→ **TRY IT**:
Your task is to write out the complete listing exactly as it is shown.

→ **DATASET SECTION**:
★ ★ ★ ★

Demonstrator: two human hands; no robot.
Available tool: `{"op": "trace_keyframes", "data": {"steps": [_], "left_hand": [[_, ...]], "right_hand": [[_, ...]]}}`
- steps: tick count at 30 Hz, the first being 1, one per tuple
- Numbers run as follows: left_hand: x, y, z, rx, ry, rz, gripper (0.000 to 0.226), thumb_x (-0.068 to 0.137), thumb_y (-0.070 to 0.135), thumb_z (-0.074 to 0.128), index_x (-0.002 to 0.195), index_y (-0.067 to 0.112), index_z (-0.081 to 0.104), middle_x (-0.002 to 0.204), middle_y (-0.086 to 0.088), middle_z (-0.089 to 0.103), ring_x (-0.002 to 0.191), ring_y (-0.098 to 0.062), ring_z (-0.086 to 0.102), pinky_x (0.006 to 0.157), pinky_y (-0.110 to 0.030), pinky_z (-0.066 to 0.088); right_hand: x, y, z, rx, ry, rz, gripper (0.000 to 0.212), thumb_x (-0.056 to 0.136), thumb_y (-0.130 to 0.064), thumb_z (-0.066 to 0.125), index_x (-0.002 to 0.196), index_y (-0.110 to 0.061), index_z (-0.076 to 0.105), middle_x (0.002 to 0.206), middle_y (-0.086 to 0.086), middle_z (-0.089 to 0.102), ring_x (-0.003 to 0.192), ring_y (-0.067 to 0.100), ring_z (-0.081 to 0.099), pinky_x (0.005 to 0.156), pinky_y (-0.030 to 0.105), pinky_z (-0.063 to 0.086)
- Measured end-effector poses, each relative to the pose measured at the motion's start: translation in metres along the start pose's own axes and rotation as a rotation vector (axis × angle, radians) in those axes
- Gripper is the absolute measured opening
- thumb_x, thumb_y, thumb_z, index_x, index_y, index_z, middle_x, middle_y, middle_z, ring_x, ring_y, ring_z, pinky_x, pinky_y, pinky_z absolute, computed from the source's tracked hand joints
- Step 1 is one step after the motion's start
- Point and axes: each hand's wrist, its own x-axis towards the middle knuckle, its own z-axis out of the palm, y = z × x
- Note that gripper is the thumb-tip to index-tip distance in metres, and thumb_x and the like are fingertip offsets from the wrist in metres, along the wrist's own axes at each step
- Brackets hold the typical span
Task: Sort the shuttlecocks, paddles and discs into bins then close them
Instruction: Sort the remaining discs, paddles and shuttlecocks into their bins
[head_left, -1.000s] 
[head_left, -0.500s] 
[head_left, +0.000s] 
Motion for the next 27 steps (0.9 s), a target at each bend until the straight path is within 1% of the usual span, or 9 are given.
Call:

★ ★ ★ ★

→ **SOLUTION FOR THIS EXERCISE**:
Demonstrator: two human hands; no robot.
Available tool: `{"op": "trace_keyframes", "data": {"steps": [_], "left_hand": [[_, ...]], "right_hand": [[_, ...]]}}`
- steps: tick count at 30 Hz, the first being 1, one per tuple
- Numbers run as follows: left_hand: x, y, z, rx, ry, rz, gripper (0.000 to 0.226), thumb_x (-0.068 to 0.137), thumb_y (-0.070 to 0.135), thumb_z (-0.074 to 0.128), index_x (-0.002 to 0.195), index_y (-0.067 to 0.112), index_z (-0.081 to 0.104), middle_x (-0.002 to 0.204), middle_y (-0.086 to 0.088), middle_z (-0.089 to 0.103), ring_x (-0.002 to 0.191), ring_y (-0.098 to 0.062), ring_z (-0.086 to 0.102), pinky_x (0.006 to 0.157), pinky_y (-0.110 to 0.030), pinky_z (-0.066 to 0.088); right_hand: x, y, z, rx, ry, rz, gripper (0.000 to 0.212), thumb_x (-0.056 to 0.136), thumb_y (-0.130 to 0.064), thumb_z (-0.066 to 0.125), index_x (-0.002 to 0.196), index_y (-0.110 to 0.061), index_z (-0.076 to 0.105), middle_x (0.002 to 0.206), middle_y (-0.086 to 0.086), middle_z (-0.089 to 0.102), ring_x (-0.003 to 0.192), ring_y (-0.067 to 0.100), ring_z (-0.081 to 0.099), pinky_x (0.005 to 0.156), pinky_y (-0.030 to 0.105), pinky_z (-0.063 to 0.086)
- Measured end-effector poses, each relative to the pose measured at the motion's start: translation in metres along the start pose's own axes and rotation as a rotation vector (axis × angle, radians) in those axes
- Gripper is the absolute measured opening
- thumb_x, thumb_y, thumb_z, index_x, index_y, index_z, middle_x, middle_y, middle_z, ring_x, ring_y, ring_z, pinky_x, pinky_y, pinky_z absolute, computed from the source's tracked hand joints
- Step 1 is one step after the motion's start
- Point and axes: each hand's wrist, its own x-axis towards the middle knuckle, its own z-axis out of the palm, y = z × x
- Note that gripper is the thumb-tip to index-tip distance in metres, and thumb_x and the like are fingertip offsets from the wrist in metres, along the wrist's own axes at each step
- Brackets hold the typical span
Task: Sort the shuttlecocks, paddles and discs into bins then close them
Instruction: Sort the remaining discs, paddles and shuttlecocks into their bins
[head_left, -1.000s] 
[head_left, -0.500s] 
[head_left, +0.000s] 
Motion for the next 27 steps (0.9 s), a target at each bend until the straight path is within 1% of the usual span, or 9 are given.
Call:

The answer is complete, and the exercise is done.